The expanded inventory of broccoli metabolites identified in this study carries important physiological, nutritional, and pharmacological implications. Many of the compounds characterized—especially glucosinolates and phenolics—are integral to plant defense mechanisms and stress responses, offering insight into the biochemical basis of broccoli’s resilience and adaptive traits. Nutritionally, the organ-resolved metabolite profiles reveal distinct distributions of amino acids, vitamins, phenolics, and terpenoids, directly linking phytochemical composition with the health-promoting properties of broccoli as a dietary component. Pharmacologically, the detection of bioactive metabolites such as sulforaphane precursors, indole derivatives, and antioxidant flavonoids expands the evidence base connecting broccoli consumption with reduced risks of cancer, cardiovascular disease, and metabolic disorders.
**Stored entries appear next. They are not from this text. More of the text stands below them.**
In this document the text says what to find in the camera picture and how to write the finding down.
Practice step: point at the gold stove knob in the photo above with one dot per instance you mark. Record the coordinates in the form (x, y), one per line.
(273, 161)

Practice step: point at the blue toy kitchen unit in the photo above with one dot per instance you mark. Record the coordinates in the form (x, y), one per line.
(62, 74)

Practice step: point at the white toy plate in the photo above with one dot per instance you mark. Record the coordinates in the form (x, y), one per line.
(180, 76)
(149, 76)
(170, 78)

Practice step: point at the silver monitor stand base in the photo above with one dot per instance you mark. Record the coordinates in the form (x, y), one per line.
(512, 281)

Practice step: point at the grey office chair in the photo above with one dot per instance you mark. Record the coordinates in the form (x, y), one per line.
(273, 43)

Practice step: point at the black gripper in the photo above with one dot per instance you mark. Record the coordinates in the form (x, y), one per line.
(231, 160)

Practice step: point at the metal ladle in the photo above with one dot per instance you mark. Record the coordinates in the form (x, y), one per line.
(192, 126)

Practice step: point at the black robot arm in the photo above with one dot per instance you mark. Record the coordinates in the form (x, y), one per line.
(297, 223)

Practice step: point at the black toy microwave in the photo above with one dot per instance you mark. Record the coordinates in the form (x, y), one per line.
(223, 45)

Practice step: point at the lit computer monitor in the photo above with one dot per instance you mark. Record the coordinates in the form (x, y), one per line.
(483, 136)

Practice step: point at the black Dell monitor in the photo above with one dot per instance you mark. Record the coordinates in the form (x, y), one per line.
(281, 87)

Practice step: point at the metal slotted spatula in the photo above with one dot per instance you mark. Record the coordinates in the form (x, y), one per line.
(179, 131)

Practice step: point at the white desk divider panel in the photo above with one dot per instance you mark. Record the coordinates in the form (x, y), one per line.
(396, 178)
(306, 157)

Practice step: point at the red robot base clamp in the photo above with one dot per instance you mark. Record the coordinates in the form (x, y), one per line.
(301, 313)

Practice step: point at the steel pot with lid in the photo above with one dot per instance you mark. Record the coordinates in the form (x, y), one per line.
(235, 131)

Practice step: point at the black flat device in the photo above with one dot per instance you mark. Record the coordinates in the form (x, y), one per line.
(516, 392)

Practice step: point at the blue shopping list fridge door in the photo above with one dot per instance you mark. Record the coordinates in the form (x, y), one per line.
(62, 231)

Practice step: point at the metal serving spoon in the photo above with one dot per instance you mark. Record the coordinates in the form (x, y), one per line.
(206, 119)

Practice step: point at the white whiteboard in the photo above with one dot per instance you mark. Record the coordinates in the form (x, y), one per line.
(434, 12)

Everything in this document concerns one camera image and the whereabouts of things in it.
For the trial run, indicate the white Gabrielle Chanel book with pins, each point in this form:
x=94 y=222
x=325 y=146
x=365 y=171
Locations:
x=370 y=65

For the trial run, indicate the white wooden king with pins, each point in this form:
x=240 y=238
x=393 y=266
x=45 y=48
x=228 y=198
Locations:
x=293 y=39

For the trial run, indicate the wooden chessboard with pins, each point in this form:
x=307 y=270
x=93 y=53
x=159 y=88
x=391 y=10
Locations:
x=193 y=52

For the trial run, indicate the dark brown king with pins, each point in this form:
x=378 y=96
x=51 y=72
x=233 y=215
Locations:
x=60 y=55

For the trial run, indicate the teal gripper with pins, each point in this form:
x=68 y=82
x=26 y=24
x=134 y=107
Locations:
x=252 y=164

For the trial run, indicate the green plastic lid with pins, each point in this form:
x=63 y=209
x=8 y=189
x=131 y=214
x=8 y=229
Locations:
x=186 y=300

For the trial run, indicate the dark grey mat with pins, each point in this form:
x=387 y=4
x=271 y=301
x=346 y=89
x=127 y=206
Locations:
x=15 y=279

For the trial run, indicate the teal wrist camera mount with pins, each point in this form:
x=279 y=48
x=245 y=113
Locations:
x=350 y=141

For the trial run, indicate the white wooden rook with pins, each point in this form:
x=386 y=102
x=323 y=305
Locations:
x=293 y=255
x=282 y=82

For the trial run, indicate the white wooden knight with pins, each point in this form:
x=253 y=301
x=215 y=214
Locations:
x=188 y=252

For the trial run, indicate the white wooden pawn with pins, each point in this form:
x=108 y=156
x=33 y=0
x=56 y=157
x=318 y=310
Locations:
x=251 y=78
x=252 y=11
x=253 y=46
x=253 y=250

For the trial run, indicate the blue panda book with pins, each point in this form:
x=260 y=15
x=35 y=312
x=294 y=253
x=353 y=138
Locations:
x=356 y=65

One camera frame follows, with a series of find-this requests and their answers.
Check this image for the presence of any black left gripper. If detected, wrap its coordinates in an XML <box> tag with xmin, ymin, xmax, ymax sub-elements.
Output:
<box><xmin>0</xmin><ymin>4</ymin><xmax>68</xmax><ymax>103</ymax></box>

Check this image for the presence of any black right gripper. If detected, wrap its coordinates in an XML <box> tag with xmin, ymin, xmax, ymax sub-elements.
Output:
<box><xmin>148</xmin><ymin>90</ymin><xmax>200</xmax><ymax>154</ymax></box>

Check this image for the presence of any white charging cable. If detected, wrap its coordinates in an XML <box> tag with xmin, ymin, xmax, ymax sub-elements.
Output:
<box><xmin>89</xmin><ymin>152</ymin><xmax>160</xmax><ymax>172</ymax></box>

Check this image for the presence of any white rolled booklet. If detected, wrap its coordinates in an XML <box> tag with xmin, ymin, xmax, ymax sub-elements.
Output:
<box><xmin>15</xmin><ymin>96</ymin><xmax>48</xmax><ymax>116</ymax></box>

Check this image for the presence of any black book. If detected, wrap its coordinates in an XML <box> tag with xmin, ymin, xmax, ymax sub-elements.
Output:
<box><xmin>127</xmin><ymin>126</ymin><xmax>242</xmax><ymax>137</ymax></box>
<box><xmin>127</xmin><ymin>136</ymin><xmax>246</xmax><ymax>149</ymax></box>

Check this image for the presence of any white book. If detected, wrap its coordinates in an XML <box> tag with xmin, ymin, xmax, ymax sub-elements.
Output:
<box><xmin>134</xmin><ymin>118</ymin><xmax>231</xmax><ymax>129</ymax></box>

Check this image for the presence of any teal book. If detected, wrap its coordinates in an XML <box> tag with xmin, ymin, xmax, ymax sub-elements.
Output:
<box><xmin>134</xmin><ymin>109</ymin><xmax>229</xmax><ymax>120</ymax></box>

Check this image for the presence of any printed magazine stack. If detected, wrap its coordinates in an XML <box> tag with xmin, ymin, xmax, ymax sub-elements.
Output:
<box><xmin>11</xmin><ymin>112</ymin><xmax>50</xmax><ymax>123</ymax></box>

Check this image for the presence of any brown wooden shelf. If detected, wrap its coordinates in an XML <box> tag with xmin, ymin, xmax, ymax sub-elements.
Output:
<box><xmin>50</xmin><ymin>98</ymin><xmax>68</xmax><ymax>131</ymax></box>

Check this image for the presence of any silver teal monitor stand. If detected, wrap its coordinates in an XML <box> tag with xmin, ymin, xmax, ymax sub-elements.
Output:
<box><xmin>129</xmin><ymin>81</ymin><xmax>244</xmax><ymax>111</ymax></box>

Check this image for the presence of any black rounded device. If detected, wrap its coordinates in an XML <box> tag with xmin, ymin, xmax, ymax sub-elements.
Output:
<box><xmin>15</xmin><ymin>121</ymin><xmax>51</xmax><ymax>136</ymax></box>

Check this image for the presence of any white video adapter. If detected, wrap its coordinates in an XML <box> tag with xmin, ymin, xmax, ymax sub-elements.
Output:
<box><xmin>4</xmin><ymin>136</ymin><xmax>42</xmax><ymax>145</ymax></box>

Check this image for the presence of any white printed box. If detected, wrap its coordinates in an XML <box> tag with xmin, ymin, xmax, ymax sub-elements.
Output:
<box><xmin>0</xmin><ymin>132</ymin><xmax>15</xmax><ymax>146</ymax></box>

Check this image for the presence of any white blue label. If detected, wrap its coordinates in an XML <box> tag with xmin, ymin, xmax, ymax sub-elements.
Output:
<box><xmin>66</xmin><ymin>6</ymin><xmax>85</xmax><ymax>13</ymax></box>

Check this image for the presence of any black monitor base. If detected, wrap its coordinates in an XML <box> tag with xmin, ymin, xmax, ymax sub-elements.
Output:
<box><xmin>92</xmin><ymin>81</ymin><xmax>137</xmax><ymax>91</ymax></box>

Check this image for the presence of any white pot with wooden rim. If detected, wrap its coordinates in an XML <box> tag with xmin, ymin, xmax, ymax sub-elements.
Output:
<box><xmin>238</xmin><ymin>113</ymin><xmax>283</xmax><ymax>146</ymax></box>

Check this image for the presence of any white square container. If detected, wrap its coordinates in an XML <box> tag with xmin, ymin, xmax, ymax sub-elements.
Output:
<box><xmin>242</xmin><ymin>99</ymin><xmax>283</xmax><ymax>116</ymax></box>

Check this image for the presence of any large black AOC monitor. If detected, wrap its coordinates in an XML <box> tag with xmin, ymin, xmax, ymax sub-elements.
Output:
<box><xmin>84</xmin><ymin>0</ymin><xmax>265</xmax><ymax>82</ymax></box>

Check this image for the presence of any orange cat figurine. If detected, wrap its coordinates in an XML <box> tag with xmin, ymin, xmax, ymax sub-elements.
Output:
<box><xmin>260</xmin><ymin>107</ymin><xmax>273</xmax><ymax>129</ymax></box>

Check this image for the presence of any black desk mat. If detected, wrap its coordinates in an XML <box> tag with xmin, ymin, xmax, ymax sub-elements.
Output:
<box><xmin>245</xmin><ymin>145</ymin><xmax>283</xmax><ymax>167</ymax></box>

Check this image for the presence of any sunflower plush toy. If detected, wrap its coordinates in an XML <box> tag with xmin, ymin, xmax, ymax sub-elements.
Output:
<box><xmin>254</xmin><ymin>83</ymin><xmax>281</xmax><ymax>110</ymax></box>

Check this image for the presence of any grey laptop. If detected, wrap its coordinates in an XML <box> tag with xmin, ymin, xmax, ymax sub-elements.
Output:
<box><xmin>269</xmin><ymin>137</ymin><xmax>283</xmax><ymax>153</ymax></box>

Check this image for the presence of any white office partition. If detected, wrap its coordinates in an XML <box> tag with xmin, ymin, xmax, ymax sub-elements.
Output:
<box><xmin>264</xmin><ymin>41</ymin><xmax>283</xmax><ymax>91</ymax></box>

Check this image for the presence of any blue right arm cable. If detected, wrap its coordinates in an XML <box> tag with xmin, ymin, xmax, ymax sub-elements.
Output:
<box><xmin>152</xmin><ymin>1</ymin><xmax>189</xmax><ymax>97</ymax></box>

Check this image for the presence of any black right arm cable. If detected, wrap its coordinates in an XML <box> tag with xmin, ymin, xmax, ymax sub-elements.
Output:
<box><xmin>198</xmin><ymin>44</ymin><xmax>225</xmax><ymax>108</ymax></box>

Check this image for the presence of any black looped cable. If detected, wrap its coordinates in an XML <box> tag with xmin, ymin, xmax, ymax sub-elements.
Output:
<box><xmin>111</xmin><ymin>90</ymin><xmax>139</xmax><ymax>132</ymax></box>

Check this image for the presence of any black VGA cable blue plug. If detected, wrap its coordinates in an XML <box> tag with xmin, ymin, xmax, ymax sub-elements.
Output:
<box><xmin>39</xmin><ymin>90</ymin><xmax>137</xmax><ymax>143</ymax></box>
In addition, the functional implications of metabolite distribution provide a deeper understanding of broccoli metabolism and stress adaptation. Phenolics with strong antioxidant properties, enriched particularly in leaves, likely contribute to photoprotection and redox homeostasis under high light or abiotic stress while also enhancing the antioxidant capacity of broccoli in the human diet. Glucosinolates, which accumulated predominantly in florets and young tissues, serve as critical defense metabolites and precursors of bioactive hydrolysis products such as isothiocyanates and nitriles. Their abundance underscores both ecological functions against herbivores and pathogens and nutritional significance in cancer chemoprevention.

4. Materials and Methods

4.1. Chemicals and Reagents

Acetonitrile (LC grade, Cat. No. 34851-4X4L, Sigma-Aldrich, St. Louis, MO, USA); methanol (LC grade, Cat. No. 34860-4X4L-R, Sigma-Aldrich, St. Louis, MO, USA); formic acid (LC-MS grade, Cat. No. 5330020050, Sigma-Aldrich, St. Louis, MO, USA); ultrapure water (Smart2Pure, Thermo Scientific, Waltham, MA, USA). All other chemicals were of analytical reagent grade and were purchased from commercial suppliers.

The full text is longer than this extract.